MOTE
Quando o nosso empobrecido Brasil foi entregue ao comando da presidente Dilma Petista, ela declarou alto e bom som aos quatro cantos do universo, se referindo obviamente aos desastres e déficits que pretendia emplacar: - Nós não vamos colocar uma meta. Nós vamos deixar uma meta aberta. Quando a gente atingir a meta, nós dobramos a meta.
SEM PARAR
Com base naquela premissa da petista, que foi interrompida em 2016 por conta do impeachment, o firme propósito retornou com força mais do que dobrada a partir de 2023, quando Lula assumiu a presidência.

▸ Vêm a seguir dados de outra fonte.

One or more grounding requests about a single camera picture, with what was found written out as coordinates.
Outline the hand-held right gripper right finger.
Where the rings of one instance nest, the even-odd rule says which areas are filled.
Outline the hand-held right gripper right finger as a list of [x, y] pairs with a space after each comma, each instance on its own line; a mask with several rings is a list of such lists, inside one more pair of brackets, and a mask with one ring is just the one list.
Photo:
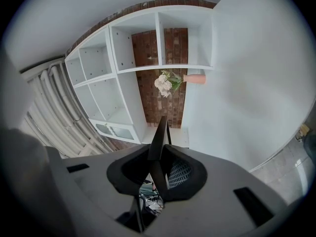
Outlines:
[[[296, 202], [286, 204], [272, 188], [231, 161], [177, 149], [205, 166], [206, 183], [189, 200], [166, 203], [146, 229], [147, 237], [270, 237], [297, 207]], [[249, 188], [272, 219], [256, 226], [234, 193], [241, 188]]]

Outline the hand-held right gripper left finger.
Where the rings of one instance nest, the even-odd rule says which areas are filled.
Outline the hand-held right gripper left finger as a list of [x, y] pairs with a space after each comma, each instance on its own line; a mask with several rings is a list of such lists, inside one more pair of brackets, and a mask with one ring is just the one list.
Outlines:
[[148, 146], [81, 158], [62, 159], [48, 147], [52, 202], [46, 212], [60, 237], [159, 237], [159, 222], [144, 225], [140, 185], [122, 171], [145, 159]]

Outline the white desk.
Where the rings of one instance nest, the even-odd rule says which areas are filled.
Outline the white desk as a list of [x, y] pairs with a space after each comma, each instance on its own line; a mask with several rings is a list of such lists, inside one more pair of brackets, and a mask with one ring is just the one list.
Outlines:
[[291, 0], [220, 0], [211, 70], [189, 102], [189, 147], [252, 170], [296, 134], [316, 100], [316, 40]]

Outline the person's grey shirt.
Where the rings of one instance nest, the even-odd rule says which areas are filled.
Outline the person's grey shirt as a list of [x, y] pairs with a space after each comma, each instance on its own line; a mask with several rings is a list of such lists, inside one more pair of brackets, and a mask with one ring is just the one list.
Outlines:
[[63, 205], [47, 149], [18, 129], [0, 129], [0, 175], [9, 192], [10, 214], [37, 235], [64, 237]]

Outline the white hutch shelf unit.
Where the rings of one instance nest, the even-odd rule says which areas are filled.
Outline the white hutch shelf unit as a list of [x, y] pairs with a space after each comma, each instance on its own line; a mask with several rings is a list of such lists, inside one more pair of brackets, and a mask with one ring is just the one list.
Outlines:
[[[131, 143], [151, 140], [136, 72], [211, 70], [212, 9], [193, 5], [146, 8], [121, 16], [83, 39], [65, 63], [89, 121], [102, 135]], [[188, 32], [188, 61], [169, 64], [165, 30]]]

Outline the pink vase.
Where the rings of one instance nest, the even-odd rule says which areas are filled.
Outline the pink vase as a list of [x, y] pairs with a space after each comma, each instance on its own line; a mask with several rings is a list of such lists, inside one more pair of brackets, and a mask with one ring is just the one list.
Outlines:
[[205, 84], [206, 76], [200, 74], [183, 75], [183, 82]]

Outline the pale flower bouquet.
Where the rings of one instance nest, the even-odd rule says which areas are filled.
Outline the pale flower bouquet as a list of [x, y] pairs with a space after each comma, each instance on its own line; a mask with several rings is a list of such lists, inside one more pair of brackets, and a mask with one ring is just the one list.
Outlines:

De lá para cá, mais do que sabido, as estatais brasileiras engrenaram uma marcha -SEM PARAR-, de prejuízos fantásticos.
DÉFICIT RECORDE
Pois, ontem, 01, como foi amplamente noticiado, até o mês de abril o ROMBO das estatais federais atingiu um déficit recorde de R$ 5,9 bilhões, SUPERANDO o resultado negativo de todo o ano anterior. Que tal?
SEM AMBIÇÃO
Como a meta foi mais do que dobrada, isto significa que LULA deu um recado a Dilma, mostrando que ela foi pouco ou nada ambiciosa na ARTE DE PRODUZIR ROMBOS. VIVA!